127. In the three reports of the accused, in which a paranoid (delusional) Development – and, when R – from partially paranoid symptomsIs diagnosed, „the accused has the compelling findings of the expert violated the principle that a surveyor to draw – especially for a single brief encounter – has always considered that the claims of the subjects may also correspond to reality. Even in the strangest claims to have a convincing explanation of the experts of the experts on neutrality also requires the information as a possible reality, at least to consider. This has necessarily come to expressing opinions. A similar consideration can be found in the opinions of the suspect not, so that it can be assumed that he has violated his duty of neutrality requirement.

128. This lack of advice could not be resolved, not only after discussion in the trial, the corresponding impression was solidified contrary to the court because of the statements of the accused. He has said that the four subjects were easily able to come back to work, to avoid invalidity „to. At the appropriate court on the second demand of the courtroom, he said that this should not ignore the mental illness of the subjects, but if a respondent feels that he should be forced into, he could simply avoid, as he again appeared to the service, of course, If the health reasons against this. In connection with the fact that he said upon inquiry by the Court, paranoid in his chosen words, querulous, „he meant none whatsoever Wahnform, can be to the satisfaction of the court find that the diagnoses made in the report relating to choice of words paranoid „are neither consistent nor transparent. Because this consistency from the expert’s report has revealed itself, there will no longer be actionable at the fact that the diagnoses made not by the explanations and demands at the trial could be explained

129. Even the officials of the U established diagnosis of a significant adjustment disorder „is from the opinion, particularly the psychological findings on page 7 above, which consists of just 8 rows, not derivable. This is particularly true when the accused has made himself at the hearing that this condition is included in the classification system ICD-10. Why he has not yet specified the classification, is incomprehensible. When asked by the court and a statement that the clinical picture of an adjustment disorder „after the literature was easily treated and the symptoms usually lasted no longer than 6 months, also for longer-term psychotherapeutic and pharmacotherapeutic target disorders are treatable, said the suspect, this would but the symptoms for more than two years suspended. This leads to the conclusion that the accused has not really meant in the ICD-10 defined clinical picture. The literature that is described in the fact that the so-called prolonged depressive reaction, „(F43.21) in response to a prolonged stress situation no longer than two years minimum.

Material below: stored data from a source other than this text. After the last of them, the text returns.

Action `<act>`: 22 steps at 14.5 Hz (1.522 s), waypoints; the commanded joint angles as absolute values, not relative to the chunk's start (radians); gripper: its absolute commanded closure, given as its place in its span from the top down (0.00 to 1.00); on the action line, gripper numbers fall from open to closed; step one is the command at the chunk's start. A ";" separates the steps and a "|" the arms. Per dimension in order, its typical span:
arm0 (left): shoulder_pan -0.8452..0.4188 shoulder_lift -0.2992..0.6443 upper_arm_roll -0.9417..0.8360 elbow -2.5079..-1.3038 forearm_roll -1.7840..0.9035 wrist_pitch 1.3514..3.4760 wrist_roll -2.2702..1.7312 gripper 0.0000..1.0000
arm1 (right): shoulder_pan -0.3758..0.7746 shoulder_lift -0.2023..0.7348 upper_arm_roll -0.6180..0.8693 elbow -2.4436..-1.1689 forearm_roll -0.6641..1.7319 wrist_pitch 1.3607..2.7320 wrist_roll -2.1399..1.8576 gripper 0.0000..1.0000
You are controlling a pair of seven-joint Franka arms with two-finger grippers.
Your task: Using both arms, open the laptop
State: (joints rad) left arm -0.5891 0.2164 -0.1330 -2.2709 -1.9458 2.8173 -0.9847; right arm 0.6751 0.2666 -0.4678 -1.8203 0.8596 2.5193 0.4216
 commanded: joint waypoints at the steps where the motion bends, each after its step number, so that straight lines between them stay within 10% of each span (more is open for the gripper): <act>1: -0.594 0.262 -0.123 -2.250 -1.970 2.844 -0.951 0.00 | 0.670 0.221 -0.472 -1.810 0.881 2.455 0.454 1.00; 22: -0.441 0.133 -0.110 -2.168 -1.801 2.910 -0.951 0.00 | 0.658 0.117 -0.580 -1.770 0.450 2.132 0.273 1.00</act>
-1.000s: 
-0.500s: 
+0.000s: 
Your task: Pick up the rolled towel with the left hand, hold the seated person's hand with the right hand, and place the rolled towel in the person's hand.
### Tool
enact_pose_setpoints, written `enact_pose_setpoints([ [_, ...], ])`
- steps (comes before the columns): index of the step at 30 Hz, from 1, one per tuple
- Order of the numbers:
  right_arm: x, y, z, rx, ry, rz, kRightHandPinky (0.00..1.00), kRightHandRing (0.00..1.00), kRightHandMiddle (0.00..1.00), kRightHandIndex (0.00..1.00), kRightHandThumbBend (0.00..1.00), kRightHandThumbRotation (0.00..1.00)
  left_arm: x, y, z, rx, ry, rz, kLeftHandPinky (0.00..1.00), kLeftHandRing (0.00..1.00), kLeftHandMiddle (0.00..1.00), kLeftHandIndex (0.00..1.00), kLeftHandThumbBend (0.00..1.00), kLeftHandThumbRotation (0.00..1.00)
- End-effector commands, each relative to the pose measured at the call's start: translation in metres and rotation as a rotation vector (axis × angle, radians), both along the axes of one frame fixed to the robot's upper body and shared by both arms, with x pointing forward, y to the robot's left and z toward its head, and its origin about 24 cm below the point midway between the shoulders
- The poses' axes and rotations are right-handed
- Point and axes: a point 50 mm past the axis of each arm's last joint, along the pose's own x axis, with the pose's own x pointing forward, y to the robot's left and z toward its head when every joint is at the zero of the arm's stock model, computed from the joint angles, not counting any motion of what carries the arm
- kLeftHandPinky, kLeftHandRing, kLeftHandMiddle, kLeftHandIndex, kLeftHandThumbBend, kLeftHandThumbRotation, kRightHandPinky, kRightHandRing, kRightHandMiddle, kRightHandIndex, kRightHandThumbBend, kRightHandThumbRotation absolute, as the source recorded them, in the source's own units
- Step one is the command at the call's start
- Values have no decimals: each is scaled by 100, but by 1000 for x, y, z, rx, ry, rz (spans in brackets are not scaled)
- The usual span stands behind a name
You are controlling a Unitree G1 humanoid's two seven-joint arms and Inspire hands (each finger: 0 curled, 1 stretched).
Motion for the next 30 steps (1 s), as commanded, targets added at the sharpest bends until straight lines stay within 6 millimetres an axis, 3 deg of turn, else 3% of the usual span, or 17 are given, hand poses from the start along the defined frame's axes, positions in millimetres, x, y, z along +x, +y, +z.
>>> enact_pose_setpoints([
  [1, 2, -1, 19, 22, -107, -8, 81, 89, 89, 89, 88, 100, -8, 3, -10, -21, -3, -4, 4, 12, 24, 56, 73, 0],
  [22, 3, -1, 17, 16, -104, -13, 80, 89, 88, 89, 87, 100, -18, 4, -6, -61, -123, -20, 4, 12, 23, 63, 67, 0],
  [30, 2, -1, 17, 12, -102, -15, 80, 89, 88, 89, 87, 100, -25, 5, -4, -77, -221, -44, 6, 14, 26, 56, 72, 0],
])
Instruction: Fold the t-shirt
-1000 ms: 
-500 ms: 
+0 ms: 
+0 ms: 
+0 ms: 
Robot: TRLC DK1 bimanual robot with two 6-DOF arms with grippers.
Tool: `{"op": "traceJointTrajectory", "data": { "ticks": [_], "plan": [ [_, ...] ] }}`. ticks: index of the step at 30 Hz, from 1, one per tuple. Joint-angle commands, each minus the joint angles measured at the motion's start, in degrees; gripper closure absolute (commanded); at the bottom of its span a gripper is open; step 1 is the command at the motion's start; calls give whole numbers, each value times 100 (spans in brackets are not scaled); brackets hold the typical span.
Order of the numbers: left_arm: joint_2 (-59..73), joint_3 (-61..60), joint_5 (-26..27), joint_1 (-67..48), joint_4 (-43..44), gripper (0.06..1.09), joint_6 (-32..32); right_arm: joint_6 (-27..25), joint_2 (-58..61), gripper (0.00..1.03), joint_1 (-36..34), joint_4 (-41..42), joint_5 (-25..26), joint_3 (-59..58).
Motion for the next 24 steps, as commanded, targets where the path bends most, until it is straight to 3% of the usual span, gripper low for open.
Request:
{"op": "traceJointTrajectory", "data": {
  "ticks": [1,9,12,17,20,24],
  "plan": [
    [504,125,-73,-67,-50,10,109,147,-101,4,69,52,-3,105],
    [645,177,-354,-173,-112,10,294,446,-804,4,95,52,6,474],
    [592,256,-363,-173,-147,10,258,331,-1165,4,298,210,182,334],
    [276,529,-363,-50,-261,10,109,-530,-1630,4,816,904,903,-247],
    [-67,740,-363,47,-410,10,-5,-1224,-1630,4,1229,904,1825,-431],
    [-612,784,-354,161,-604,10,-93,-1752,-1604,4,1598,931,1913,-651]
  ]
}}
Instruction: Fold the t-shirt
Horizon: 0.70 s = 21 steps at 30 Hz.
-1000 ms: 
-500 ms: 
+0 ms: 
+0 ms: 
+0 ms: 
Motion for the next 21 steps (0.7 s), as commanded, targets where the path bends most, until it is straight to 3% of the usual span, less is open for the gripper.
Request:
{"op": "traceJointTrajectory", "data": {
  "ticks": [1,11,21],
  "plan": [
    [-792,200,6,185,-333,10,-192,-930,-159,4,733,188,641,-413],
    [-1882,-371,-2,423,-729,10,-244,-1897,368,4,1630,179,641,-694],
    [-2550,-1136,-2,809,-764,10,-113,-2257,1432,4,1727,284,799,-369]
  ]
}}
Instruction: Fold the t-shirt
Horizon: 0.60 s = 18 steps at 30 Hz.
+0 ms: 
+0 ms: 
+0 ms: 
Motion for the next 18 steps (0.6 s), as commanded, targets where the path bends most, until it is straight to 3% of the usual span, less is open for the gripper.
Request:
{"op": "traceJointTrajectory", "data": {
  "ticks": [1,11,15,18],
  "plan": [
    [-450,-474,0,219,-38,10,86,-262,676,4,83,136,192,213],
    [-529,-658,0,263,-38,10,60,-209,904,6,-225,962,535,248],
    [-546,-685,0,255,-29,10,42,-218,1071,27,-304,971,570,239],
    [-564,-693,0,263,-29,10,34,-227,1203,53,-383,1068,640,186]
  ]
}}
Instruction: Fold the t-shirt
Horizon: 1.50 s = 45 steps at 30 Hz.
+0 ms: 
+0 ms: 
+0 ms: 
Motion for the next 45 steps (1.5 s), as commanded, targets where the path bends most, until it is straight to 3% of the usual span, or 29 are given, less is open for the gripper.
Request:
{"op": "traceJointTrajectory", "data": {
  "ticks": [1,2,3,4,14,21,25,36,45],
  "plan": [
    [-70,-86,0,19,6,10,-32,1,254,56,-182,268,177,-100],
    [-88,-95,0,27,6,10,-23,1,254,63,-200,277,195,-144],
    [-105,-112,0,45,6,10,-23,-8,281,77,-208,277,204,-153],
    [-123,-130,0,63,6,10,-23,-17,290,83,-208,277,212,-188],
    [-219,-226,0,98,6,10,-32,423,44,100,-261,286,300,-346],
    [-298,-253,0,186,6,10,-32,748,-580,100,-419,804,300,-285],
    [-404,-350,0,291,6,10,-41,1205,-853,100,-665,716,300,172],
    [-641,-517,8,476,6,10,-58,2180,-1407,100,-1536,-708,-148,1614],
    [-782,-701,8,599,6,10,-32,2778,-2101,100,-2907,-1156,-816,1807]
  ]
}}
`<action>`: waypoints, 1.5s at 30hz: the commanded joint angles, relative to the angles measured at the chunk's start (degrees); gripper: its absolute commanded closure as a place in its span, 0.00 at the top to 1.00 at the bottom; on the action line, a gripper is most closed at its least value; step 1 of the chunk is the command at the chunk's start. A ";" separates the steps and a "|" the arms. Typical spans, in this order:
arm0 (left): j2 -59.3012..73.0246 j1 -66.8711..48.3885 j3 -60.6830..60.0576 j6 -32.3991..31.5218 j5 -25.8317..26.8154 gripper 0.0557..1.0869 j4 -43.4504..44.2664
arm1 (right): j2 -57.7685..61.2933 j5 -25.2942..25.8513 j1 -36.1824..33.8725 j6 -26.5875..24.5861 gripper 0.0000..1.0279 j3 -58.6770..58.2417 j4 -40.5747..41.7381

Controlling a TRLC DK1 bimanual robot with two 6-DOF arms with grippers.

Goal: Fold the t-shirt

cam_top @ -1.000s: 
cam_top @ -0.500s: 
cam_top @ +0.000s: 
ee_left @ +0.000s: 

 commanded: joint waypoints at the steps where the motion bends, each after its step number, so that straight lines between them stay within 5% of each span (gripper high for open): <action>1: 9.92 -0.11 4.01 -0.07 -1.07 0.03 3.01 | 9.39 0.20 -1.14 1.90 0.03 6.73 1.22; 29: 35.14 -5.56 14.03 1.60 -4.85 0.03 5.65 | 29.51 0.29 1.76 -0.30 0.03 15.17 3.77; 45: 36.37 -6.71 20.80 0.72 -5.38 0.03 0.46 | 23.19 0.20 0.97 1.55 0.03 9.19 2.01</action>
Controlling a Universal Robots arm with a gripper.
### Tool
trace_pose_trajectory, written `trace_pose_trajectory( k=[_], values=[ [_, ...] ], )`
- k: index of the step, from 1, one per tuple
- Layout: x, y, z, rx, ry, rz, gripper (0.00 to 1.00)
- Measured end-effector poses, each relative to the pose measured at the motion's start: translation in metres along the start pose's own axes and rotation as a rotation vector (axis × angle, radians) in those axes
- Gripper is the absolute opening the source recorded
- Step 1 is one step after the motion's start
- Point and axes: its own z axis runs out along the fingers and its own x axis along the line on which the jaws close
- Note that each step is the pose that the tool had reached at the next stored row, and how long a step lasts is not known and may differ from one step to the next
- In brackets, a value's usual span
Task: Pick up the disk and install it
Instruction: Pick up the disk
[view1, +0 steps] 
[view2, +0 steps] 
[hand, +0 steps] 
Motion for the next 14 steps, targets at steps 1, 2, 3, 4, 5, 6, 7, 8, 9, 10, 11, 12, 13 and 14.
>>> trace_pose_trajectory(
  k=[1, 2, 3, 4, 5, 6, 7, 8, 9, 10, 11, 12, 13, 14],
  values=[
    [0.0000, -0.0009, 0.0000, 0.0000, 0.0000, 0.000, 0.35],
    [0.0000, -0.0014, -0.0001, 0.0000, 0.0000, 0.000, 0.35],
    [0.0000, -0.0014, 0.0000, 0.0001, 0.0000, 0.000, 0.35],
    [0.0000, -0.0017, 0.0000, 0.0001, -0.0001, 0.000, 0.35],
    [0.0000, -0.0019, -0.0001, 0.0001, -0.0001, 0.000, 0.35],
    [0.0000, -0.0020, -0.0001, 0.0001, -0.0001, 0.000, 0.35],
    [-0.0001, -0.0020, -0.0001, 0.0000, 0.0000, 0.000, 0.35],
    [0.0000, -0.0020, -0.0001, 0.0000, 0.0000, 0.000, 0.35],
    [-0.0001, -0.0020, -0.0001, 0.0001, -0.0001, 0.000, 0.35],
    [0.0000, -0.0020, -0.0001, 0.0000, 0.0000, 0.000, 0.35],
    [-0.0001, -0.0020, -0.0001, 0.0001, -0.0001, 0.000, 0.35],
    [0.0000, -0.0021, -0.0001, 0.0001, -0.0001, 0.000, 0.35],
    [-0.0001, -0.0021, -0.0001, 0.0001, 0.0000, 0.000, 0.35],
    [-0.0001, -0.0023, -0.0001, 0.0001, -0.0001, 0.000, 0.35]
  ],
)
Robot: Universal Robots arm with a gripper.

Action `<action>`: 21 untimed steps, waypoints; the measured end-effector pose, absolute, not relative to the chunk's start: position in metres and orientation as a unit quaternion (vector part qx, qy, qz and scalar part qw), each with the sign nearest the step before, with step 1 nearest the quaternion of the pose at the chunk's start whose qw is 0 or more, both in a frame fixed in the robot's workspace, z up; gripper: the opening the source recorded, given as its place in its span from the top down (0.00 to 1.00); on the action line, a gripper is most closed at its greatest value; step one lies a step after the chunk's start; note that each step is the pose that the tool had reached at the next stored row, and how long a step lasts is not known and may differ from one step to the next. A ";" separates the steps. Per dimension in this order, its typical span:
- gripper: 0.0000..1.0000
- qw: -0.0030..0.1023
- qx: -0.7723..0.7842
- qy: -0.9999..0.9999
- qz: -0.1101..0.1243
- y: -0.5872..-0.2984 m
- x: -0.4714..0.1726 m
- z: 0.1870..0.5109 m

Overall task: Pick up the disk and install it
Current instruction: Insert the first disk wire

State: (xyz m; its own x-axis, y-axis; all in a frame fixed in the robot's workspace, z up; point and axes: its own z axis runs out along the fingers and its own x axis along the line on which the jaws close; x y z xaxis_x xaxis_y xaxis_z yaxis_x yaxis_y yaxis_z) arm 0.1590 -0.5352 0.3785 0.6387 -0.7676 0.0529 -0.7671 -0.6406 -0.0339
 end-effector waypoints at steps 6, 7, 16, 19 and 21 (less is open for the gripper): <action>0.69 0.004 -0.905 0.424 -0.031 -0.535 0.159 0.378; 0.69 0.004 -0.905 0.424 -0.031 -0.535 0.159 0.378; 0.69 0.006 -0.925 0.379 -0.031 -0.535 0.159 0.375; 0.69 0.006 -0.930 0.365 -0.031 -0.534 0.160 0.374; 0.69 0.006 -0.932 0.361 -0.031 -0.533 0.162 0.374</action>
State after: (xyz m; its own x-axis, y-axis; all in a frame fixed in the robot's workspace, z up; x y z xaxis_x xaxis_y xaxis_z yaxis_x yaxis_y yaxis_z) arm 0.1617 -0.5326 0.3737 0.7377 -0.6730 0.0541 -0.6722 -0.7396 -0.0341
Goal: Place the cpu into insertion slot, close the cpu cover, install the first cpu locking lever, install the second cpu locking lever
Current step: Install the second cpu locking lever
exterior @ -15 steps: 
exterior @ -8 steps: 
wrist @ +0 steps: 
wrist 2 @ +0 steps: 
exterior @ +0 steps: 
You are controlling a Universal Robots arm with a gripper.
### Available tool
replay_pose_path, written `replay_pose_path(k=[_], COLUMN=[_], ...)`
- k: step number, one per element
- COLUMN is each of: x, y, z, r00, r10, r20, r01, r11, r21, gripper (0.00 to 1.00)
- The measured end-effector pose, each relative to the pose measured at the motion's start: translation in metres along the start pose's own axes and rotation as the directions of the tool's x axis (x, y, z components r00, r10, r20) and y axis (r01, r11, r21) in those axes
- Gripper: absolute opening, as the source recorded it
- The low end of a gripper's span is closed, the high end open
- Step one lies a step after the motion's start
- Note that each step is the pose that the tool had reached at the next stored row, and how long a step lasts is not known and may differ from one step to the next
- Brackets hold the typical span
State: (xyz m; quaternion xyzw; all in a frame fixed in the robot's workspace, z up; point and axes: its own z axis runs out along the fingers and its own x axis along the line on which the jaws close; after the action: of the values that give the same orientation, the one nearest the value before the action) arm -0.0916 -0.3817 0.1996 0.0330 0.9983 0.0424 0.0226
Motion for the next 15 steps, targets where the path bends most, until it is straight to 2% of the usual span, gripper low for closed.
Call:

130. Another serious shortcomings in the preparation of expert reports is the lack of any psychological test investigations. As far as the accused in its geared to enter an appearance that the auditor communicates in his general observations, that psychological testing studies are not generally required for a proper psychiatric examination, but only if their earnings resulting from additional guidance in answering the questions of evidence, “ Note this goes wrong in this case.

131. The expert points out, namely, that in cases where it related to psychoreactive disorders and / or personality disorders, it corresponds to today’s standards to include the additional knowledge gained through the Test Psychology investigation with an expert opinion. Psychoreactive present disturbances in speech, namely, the reactions of the subjects of these events are described in the workplace. Of all of the available reports findings and opinions go, this has the accused at the trial expressed himself so.

132. The expert has cogently stated that in the case of the opinion of the accused with the finding of a paranoid development, “ querulous paranoia-DevelopmentAnd partially paranoid symptoms „- the advice in relation to Mr G, Mr M and Mrs R – Test Psychology studies that have used this case either the security or the relativization of the given diagnostic statements that essential ‚otherwise. Further, the evaluators noted in these cases would present the Test Psychology investigation belongs to the modern tools to carry out an impartial psychiatric examination, the scientific possibilities of obtaining knowledge and the current development of scientific knowledge of mental health levels would meet (see page 28, 29 the opinion). If in fact turned out to test the psychological examination, suggested that the disturbance due to the test results could not be substantiated, would be discussed in the report, as the discrepancy between clinical assessment and Test Psychology assessment was assessed.

133. In the three aforementioned cases, this is all the more so because the findings made by the defendants in a paranoid development, „querulous paranoia-Development“ and partially paranoid symptoms „in these previous findings and physician medical reports are not included and there also no evidence for these diagnoses is given.

134. The expert expressed to a psychiatric expert was to require that the existing scientific instrument such as a medical discipline would be properly exploited, this was not the case here.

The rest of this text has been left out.